Cold plunging is trending, but what are the benefits and risks?

Cold plunging has been growing in popularity on social media, but how much does it impact your health? Cold plunges and ice baths are not new cold remedies, but cold immersion therapy has been becoming more and more popular recently. Health experts say there are a lot of benefits if you do it the right way, but it can be very dangerous if done the wrong way. 

Troy London the owner of We're Evolving Fitness says it can help you mentally and physically. He offers ice baths at his gym in Winter Park, Florida, as part of their recovery therapy. 

"This is one of the trends that’s here to stay because it is positive, and it’s really good for our bodies. It can help with mental fortitude heightened, physical and performance," London said. "If we’re trying to train, we want to stay training, that’s the most effective way to see the results to be able to be in sport. If I’m in sport, and I’m tearing down muscle and tissue we all know icing can help diminish inflammation."

The cold plunge is anywhere from 37 to 60 degrees. London says there's no set time, but would recommend 11 minutes per week total, which could mean three to four sessions per week at three to four minutes per session. But, if you're a beginner, you might want to take it slow, like five minutes per week total. 


A recent study from the International Journal of Circumpolar Health found that cold baths could help burn body fat, lower your diabetes risk, and improve circulation. Medical experts say it could also help speed up your metabolism. 

However, some doctors are concerned as videos circulating on social media show people doing ice baths in dangerous ways. 

"Especially when you see people doing those in remote lakes, doing them alone, setting up a timer," said Dr.
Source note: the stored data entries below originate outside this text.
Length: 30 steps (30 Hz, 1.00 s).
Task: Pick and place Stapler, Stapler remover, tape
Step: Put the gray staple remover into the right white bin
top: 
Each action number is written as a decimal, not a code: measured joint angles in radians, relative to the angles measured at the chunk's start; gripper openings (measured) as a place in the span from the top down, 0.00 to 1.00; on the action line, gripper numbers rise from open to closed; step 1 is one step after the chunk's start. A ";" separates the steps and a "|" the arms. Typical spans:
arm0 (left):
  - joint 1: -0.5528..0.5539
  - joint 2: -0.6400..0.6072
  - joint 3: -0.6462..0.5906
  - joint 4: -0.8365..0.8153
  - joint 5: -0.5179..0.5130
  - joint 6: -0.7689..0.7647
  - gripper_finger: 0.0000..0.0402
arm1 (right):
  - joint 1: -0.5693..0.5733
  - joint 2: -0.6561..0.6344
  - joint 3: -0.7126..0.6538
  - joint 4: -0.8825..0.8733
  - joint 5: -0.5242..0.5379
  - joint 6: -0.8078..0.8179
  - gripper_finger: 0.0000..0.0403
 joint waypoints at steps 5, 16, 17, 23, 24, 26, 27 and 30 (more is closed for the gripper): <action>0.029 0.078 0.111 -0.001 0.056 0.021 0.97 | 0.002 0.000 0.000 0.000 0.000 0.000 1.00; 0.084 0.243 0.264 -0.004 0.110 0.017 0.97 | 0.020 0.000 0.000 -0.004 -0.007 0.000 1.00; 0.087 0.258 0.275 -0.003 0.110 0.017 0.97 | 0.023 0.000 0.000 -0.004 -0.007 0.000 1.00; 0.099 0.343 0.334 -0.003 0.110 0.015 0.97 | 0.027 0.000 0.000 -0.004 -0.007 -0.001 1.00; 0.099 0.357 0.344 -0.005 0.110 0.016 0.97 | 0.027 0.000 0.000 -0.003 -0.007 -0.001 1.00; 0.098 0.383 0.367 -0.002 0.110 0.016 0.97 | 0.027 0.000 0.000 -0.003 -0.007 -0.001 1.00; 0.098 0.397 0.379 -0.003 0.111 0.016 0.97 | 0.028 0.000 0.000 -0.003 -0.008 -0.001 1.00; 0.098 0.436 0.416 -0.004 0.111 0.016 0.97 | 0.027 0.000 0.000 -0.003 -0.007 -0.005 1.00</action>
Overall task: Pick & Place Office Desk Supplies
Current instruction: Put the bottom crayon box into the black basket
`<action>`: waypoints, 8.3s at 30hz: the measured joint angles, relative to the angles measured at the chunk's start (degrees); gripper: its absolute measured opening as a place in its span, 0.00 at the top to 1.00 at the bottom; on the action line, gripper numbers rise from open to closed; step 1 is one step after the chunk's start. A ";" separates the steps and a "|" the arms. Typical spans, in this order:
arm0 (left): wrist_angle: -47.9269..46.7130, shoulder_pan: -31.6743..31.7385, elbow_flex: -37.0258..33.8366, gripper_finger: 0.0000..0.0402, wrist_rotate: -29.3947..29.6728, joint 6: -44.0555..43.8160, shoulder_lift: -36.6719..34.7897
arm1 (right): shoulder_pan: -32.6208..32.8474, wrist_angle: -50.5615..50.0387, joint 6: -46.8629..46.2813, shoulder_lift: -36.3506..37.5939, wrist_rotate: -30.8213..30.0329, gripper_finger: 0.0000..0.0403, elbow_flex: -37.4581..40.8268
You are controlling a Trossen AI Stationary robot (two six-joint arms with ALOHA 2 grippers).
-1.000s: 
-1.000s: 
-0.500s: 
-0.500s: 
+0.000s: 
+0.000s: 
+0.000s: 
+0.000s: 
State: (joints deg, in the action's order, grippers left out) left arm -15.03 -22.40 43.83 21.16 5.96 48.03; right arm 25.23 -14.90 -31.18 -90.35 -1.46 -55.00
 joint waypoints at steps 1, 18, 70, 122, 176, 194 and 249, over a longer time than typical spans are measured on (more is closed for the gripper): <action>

Daniel Miller with Orlando Health. "If you go down into these remote areas, where the water is really, really cold. People can pass out. If you pass out in a body of water there’s a risk of drowning."

Dr. Miller agrees that ice baths can help athletes with muscle aces and soreness, but recommends not staying in the water for too long because you could get frostbite. He also recommends consulting with your physician first. 

"There are a lot of benefits of ice, especially with fresh injuries or with someone in the athletic field. There are great anti-inflammatory properties, things that control swelling, but also there can be cardiac and pulmonary repercussions too," said Dr. Miller. 

You can make an ice bath at home, too. Coach London says you'll need a tub, thermometer, and bags of ice, but don't forget to listen to your body. 

"It’s just trying to make sure you feel comfortable and safe," London said. "I’m not going to tell you what set temperature. It should irritate you, but you can hold it, and you feel safe, so you don’t get hypothermia or anything like that."